46-Jähriger soll zwei Buben in Wien vergewaltigt haben

Wien
21.02.2011 12:40
Einem 46-jährigen Mann, der im November wegen Besitzes und Verbreitung von Kinderpornografie in seiner Wohnung in Wiener Neustadt verhaftet worden war, sind zwei Vergewaltigungen von 14 Jahre alten Buben in Wien nachgewiesen worden, wie die Wiener Polizei am Montag mitteilte. Die Ermittler des Landeskriminalamts befürchten, dass der Österreicher für weitere Sexualdelikte infrage kommt, und suchen nun nach Opfern.
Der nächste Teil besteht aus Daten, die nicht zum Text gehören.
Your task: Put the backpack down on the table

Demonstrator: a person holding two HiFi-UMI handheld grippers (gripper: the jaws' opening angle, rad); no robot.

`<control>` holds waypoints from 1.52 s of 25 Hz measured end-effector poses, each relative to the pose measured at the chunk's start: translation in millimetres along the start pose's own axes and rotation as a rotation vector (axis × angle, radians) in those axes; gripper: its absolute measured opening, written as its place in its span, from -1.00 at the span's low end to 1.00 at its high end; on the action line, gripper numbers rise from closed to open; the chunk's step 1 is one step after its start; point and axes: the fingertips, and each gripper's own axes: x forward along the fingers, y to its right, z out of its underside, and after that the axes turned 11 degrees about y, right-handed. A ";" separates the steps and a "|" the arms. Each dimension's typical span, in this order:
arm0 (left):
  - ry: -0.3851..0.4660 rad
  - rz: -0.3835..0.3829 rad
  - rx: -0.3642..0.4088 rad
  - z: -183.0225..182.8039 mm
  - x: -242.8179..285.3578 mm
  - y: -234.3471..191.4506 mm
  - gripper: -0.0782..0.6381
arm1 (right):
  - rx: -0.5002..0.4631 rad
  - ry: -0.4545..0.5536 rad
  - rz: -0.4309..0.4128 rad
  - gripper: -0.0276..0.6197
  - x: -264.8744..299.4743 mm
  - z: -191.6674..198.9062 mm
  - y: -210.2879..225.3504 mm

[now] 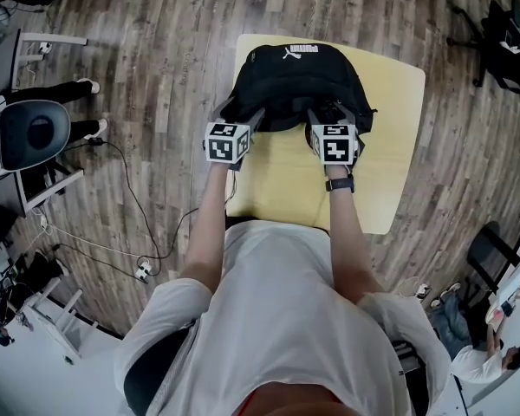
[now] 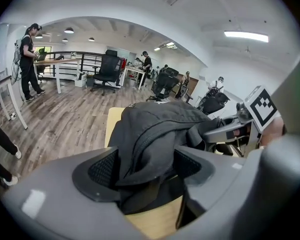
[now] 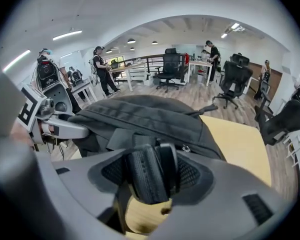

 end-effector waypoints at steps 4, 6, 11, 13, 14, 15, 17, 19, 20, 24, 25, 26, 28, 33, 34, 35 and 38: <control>0.012 -0.035 0.044 -4.6 -11.6 -3.7 0.27 | -0.023 0.007 -0.036 -0.09 -6.9 -4.9 -5.9; 0.043 -0.067 0.038 -11.6 -21.6 -6.9 0.30 | -0.042 0.013 -0.040 -0.04 -12.3 -9.6 -6.9; 0.096 -0.090 0.045 -29.3 -42.5 4.1 0.32 | -0.047 0.052 -0.041 0.00 -34.0 -20.0 -3.9; 0.120 -0.085 0.068 -40.0 -48.6 13.9 0.32 | -0.042 0.082 -0.035 0.00 -43.3 -26.4 -1.5; 0.129 -0.080 0.081 -45.8 -51.1 19.2 0.32 | -0.038 0.102 -0.029 0.00 -47.8 -31.1 0.2; 0.133 -0.072 0.098 -51.5 -53.3 25.9 0.31 | -0.033 0.129 -0.020 0.00 -52.8 -36.9 2.5; 0.141 -0.057 0.137 -63.3 -58.4 44.1 0.31 | -0.020 0.192 -0.011 0.00 -66.2 -49.8 7.1; 0.168 -0.050 0.156 -75.6 -66.4 65.2 0.31 | -0.012 0.250 -0.013 0.00 -84.1 -60.5 9.0; 0.185 -0.049 0.158 -81.4 -71.2 75.4 0.31 | -0.013 0.274 -0.012 0.00 -94.1 -65.2 9.1; 0.258 -0.048 0.167 -103.6 -89.2 108.4 0.31 | -0.035 0.365 -0.001 0.00 -133.1 -86.8 7.7; 0.281 -0.050 0.173 -109.4 -93.4 115.2 0.31 | -0.041 0.391 0.001 0.00 -141.9 -92.8 7.6; 0.305 -0.052 0.181 -115.1 -98.1 122.3 0.31 | -0.048 0.416 0.004 0.00 -151.2 -98.4 7.4; 0.351 -0.049 0.194 -125.7 -109.2 138.0 0.31 | -0.063 0.460 0.010 -0.01 -170.7 -106.9 6.5; 0.454 -0.039 0.228 -152.5 -138.4 173.6 0.30 | -0.068 0.550 0.012 -0.03 -215.1 -123.3 -0.2; 0.473 -0.037 0.234 -157.0 -144.6 179.4 0.30 | -0.069 0.569 0.015 -0.06 -224.0 -126.4 -2.4; 0.492 -0.036 0.238 -160.8 -151.1 184.8 0.29 | -0.072 0.588 0.017 -0.08 -233.0 -129.2 -4.8; 0.545 -0.038 0.242 -171.1 -172.1 197.6 0.26 | -0.083 0.638 0.026 -0.13 -260.5 -136.2 -11.6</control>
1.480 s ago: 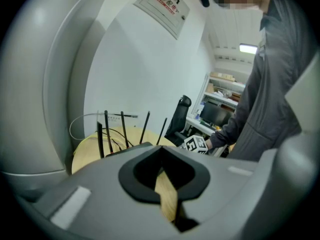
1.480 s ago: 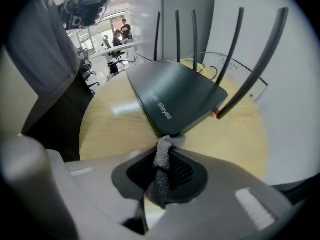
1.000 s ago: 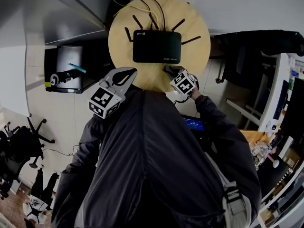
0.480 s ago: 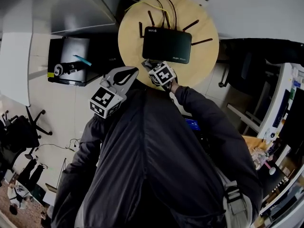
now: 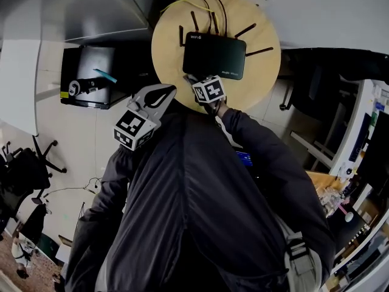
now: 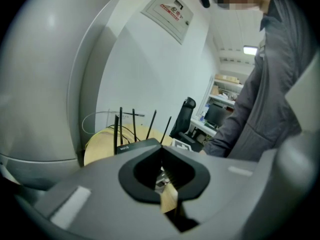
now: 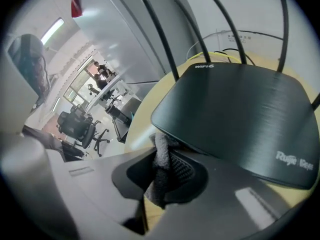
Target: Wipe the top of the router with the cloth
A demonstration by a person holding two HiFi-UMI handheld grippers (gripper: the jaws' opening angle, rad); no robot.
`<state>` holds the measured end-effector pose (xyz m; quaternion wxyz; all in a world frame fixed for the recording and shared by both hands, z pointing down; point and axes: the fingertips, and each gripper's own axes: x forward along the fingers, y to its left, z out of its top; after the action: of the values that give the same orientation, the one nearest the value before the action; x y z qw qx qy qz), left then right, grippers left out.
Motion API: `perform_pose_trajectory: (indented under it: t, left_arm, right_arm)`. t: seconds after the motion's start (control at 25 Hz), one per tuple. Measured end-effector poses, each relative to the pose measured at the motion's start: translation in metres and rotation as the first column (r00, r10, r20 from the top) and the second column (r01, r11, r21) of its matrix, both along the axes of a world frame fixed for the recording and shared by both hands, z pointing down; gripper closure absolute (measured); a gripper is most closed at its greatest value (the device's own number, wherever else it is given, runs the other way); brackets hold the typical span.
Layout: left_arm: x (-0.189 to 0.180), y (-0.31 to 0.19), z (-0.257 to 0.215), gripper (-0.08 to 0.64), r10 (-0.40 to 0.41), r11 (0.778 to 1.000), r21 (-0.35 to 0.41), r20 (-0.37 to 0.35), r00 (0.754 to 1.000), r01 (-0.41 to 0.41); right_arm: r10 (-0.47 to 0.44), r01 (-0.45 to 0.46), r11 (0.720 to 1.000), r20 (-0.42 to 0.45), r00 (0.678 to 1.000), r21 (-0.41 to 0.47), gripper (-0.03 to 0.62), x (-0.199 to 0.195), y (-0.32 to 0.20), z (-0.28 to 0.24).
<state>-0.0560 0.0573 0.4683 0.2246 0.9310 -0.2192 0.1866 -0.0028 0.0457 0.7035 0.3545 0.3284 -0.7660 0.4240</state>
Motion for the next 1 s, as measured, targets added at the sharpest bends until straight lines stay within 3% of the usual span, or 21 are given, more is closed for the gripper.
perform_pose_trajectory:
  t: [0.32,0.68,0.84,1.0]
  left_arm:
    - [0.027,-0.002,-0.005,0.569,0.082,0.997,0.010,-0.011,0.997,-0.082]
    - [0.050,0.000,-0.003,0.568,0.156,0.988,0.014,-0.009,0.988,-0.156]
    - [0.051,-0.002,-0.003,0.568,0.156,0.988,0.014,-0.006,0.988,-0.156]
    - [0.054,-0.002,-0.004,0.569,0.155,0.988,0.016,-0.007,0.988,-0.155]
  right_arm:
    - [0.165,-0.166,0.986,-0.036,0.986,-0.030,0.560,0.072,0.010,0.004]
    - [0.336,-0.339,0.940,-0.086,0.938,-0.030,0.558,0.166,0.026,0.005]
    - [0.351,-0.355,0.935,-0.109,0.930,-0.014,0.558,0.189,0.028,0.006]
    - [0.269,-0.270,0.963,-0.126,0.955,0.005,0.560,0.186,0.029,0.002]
Dazu hat die Exekutive Bilder des Verdächtigen veröffentlicht.

"Da der Verdächtige nun gefasst ist, ist es vielleicht eher so, dass sich mögliche Opfer trauen, sich zu melden", erklärte Polizeisprecher Mario Hejl im Gespräch mit wien.krone.at. In solchen Fällen sei es sehr wahrscheinlich, dass es weitere Opfer gebe, nicht zuletzt da die beiden Fälle schon geraume Zeit zurückliegen. "Zudem haben wir auch einschlägiges Material sichergestellt", ergänzte Hejl.

Vertrauen erschlichen
Der 46-Jährige hat nach Angaben der Polizei über Internetforen Kontakt zu Burschen gesucht und ihr Vertrauen erschlichen, indem er Verständnis für die Probleme Pubertierender äußerte. Durch die Auswertung des E-Mail-Verkehrs des Technikers kamen die Ermittler auf die beiden Fälle von Vergewaltigung im August und September des Jahres 2008. Tatorte waren laut Polizei das Auto des Verdächtigen und die Wohnung eines Opfers. Der Verdächtige hat laut Exekutive angegeben, dass er dachte, die Opfer seien älter gewesen.

Verdächtiger versuchte, Computer zu vernichten
Auf dem Computer des Mannes seien bisher rund hundert Kinderpornobilder und -videos sichergestellt worden, sagte der Polizeisprecher. Ob der 46-Jährige sie ausschließlich via Internet bezogen oder auch selbst welche hergestellt hat, sei noch nicht sicher. Jedenfalls habe der Verdächtige bei seiner Festnahme versucht, den Computer zu vernichten, was ihm eine Anzeige wegen Widerstands gegen die Staatsgewalt einbrachte.

Die Polizei hat Bilder des Verdächtigen veröffentlicht und sucht nun nach weiteren Opfern. Diese werden gebeten, sich beim Landeskriminalamt Wien unter der Telefonnummer 01/31310-33322 zu melden. Angaben würden vertraulich behandelt, versicherte die Polizei.